L .430: “.The divergent behavior at high filtration volumes, where precision degrades despite greater sample volume, supports the interpretation that physical stresses during extended filtration (e.g., cell lysis, filter overloading) compound the natural heterogeneity already present”. When filtering large volumes in low Chl a concentration (oligotrophic) regions, e.g. 4-5000 mL, many pigments (e.g., prasinoxanthin, neoxanthin, lutein, alloxanthin) from algal species not abundant in these areas will still be detected near their LOD/LOQ, which means that there will be increased uncertainty on the determination of the peak areas. While natural pigment concentrations span ~4 orders of magnitude, the filtered volumes do not.
L. 447: At least part of the explanation may again relate to low cell numbers and the higher uncertainty associated with very small pigment peaks from sparsely represented taxa.
L. 452-455: Please provide further details on reporting practices near the LOD/LOQ (see general comments).
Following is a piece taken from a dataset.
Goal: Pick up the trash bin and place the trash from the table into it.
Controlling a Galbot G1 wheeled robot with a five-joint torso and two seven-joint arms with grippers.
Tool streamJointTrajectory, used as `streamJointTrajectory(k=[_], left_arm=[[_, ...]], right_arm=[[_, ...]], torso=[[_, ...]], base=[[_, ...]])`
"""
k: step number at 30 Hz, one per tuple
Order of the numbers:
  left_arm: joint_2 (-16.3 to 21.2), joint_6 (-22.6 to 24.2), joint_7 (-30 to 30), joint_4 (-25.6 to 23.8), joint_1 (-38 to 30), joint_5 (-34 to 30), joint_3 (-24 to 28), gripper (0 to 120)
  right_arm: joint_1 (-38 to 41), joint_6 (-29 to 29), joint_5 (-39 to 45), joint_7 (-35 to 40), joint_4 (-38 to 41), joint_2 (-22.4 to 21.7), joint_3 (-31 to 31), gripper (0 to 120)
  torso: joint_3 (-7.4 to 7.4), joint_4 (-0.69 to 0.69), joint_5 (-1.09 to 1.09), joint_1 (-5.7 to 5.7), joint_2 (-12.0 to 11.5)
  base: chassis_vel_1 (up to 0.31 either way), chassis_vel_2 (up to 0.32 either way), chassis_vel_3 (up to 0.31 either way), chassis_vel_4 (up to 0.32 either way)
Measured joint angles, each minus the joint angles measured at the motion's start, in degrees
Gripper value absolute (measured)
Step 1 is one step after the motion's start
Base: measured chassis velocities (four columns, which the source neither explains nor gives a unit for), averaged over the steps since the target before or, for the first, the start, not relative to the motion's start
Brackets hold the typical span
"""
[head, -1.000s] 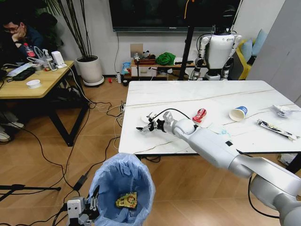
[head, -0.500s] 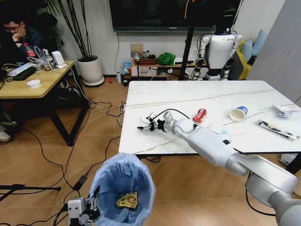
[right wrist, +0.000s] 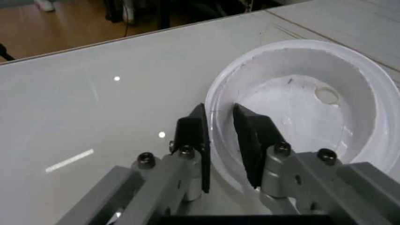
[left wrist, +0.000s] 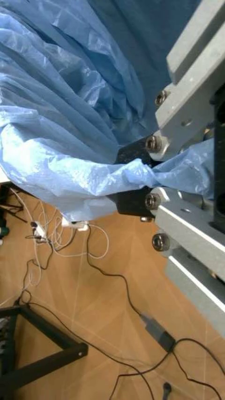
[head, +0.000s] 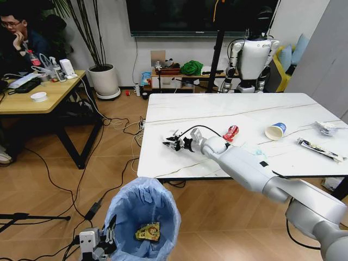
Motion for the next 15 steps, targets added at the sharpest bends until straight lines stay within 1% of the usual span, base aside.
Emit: streamJointTrajectory(k=[1,2,3,5,11,13,14,15], left_arm=[[0.00,-0.01,0.00,0.01,0.00,0.00,0.01,0],[0.00,-0.02,0.00,0.01,0.01,0.01,0.02,0],[0.00,-0.02,0.00,0.01,0.01,0.01,0.02,0],[0.01,-0.02,0.01,0.01,0.01,0.02,0.07,0],[0.10,-0.02,0.01,0.03,-0.08,0.02,0.15,0],[0.23,-0.05,-0.14,0.05,-0.21,-0.03,0.84,0],[0.23,-0.05,-0.14,0.05,-0.21,-0.03,0.84,0],[0.27,-0.08,-0.34,0.06,-0.30,-0.25,1.18,0]], right_arm=[[0.00,0.00,-0.02,-0.03,0.00,-0.01,-0.01,12],[0.00,0.01,-0.05,-0.07,0.00,-0.03,-0.02,5],[0.00,0.01,-0.05,-0.07,0.00,-0.03,-0.02,5],[0.02,0.01,-0.08,-0.08,0.07,-0.07,0.00,0],[-0.03,-0.19,-0.12,-0.22,0.85,-0.75,0.20,0],[-0.75,-1.07,-0.14,-0.20,3.65,-3.31,1.44,0],[-0.75,-1.07,-0.14,-0.20,3.65,-3.31,1.44,0],[-1.06,-1.44,-0.12,-0.12,4.89,-4.52,1.98,0]], torso=[[0.00,0.00,0.00,0.00,0.00],[0.00,0.00,0.00,0.00,0.00],[0.00,0.00,0.00,0.00,0.00],[0.00,-0.01,0.00,0.00,0.00],[0.00,0.02,0.01,0.00,0.00],[0.01,0.04,0.01,0.01,0.00],[0.01,0.04,0.01,0.01,0.00],[0.01,0.02,0.02,0.01,-0.01]], base=[[0.000,0.000,0.000,0.000],[0.000,0.000,0.000,0.000],[0.000,0.000,0.000,0.000],[0.000,0.000,0.000,0.000],[0.000,0.000,0.000,0.000],[0.000,0.000,0.000,0.000],[0.000,0.000,0.000,0.000],[0.000,0.000,0.000,0.000]])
L. 463: The statement that larger filtration volumes reduce relative measurement error in oligotrophic environments is not clearly supported for all pigments in Fig. 7, although it may hold if even larger volumes were filtered (acknowledging practical limitations).
L. 479: iSeaHARRE-5 – should ”in” be added?
L. 487-which methodological factors are referred to here (e.g., calibration, peak-area integration)?
L. 503. Chlorophyllide a should not be mentioned here, as it is an extraction artefact (see comments above).